### Task prompt
The line count for "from" is all that is needed: say how many lines in the listing below contain it.

>>

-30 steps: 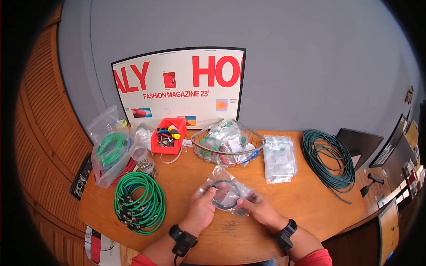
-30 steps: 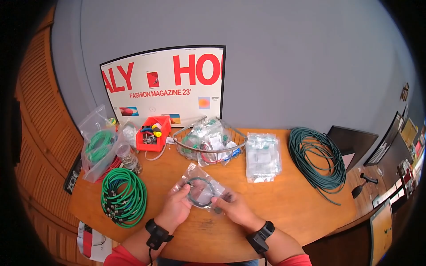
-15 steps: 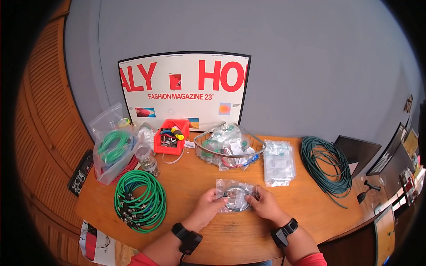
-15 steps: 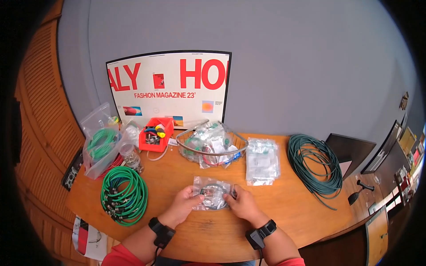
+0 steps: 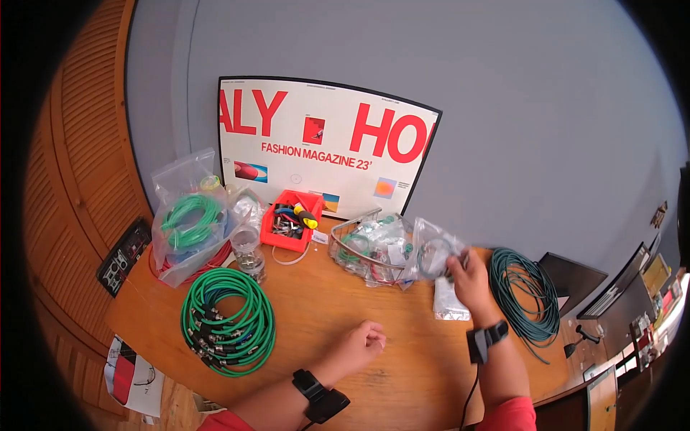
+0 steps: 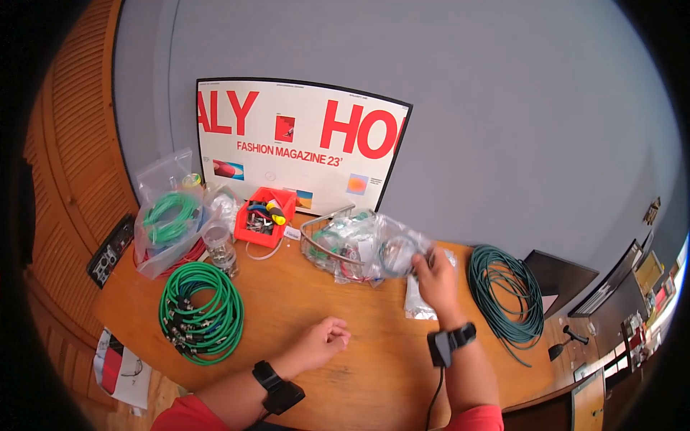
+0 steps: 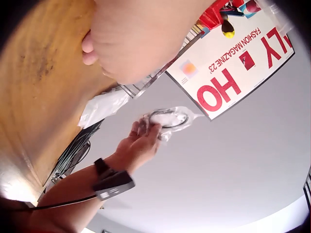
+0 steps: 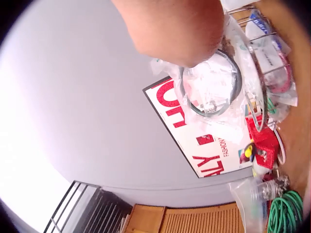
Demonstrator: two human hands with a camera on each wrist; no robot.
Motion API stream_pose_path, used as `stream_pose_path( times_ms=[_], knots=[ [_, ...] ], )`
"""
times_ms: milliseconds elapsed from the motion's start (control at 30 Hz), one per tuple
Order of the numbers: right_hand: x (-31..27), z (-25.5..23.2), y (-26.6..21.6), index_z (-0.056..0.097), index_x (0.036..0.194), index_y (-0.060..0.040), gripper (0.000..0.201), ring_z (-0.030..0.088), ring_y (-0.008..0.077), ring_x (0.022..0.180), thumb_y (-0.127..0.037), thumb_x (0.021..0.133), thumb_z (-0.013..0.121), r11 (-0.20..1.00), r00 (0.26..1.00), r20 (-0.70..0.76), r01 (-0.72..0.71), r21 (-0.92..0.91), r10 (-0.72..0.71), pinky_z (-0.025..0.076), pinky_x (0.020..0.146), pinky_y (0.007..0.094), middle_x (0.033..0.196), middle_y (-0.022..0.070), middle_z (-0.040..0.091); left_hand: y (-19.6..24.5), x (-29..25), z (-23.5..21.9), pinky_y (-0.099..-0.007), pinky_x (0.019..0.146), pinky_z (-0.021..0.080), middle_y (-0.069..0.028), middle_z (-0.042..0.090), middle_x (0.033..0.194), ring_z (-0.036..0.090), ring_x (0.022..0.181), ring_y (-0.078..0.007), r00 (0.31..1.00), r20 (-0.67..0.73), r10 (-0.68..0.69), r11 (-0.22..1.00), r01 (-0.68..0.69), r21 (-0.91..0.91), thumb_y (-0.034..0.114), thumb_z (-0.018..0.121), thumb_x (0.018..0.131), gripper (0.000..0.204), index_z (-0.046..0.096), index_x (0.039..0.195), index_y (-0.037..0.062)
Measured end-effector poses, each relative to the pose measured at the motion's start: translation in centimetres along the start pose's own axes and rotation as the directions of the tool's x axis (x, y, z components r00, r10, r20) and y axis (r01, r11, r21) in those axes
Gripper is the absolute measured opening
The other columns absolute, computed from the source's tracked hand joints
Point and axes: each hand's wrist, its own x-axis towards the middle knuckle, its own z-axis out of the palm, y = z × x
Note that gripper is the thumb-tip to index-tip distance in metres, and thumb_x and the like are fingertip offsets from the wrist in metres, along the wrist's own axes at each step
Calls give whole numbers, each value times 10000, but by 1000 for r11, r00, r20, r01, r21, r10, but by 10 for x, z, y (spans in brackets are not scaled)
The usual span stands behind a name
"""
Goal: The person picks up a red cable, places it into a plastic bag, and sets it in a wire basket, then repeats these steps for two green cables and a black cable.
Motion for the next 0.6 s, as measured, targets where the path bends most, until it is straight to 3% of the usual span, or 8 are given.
stream_pose_path(
  times_ms=[33,100,133,200,333,400,467,600],
  knots=[
    [20,1,3,562,957,12,264,578,188,673,-229,954,669,1000,1000,4,3,-2,-3,476,613,352,749,93,601,8,-3,0,-306,846,553,-163,692,1154,693,969,-177,1000,-2,0,997,0,78,138,619,964,391,506,1281,-62],
    [59,11,19,581,1022,19,296,648,379,783,-259,943,646,966,998,60,42,-253,-27,500,705,445,834,201,658,13,-5,0,-308,850,551,-155,703,1148,693,976,-172,1000,-7,-7,997,7,76,144,628,958,380,526,1262,-59],
    [73,16,20,581,1022,19,296,648,379,783,-259,943,646,967,997,65,47,-252,-32,500,705,445,834,201,658,15,-5,-1,-309,855,550,-148,713,1141,693,982,-167,1000,-9,-16,997,17,78,150,637,951,368,547,1243,-56],
    [94,27,19,596,1049,8,308,618,488,939,-271,925,633,881,960,279,151,-449,-23,486,808,506,949,283,659,16,-6,-1,-316,857,549,-145,713,1141,695,987,-176,1000,-12,-12,994,13,105,157,637,953,367,551,1244,-49],
    [112,54,34,614,1085,-9,291,643,445,982,-223,891,652,754,850,527,351,-555,-8,510,870,489,990,262,682,17,-6,0,-332,868,545,-143,715,1137,698,993,-201,1000,-6,-6,989,7,146,177,636,955,368,558,1249,-31],
    [112,70,40,634,1089,-29,293,660,412,993,-221,872,678,666,865,502,365,-650,16,526,878,480,1003,237,696,18,-6,0,-330,872,543,-145,714,1138,699,996,-206,1000,-2,-6,988,6,155,175,635,955,365,560,1248,-28],
    [104,84,21,651,1055,-43,306,671,385,1005,-271,858,705,501,957,270,287,-816,-109,535,875,472,1012,225,700,17,-7,-1,-328,875,542,-146,714,1140,699,998,-211,1000,-5,-7,987,8,161,173,634,954,361,562,1247,-25],
    [97,88,-9,667,1080,-31,421,674,380,1030,-357,824,740,590,902,419,284,-756,102,531,885,466,1059,223,709,15,-6,2,-339,859,549,-146,718,1123,708,986,-233,1000,-20,21,986,-18,164,179,629,954,350,570,1234,-23]
  ],
)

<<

### Result of this task
3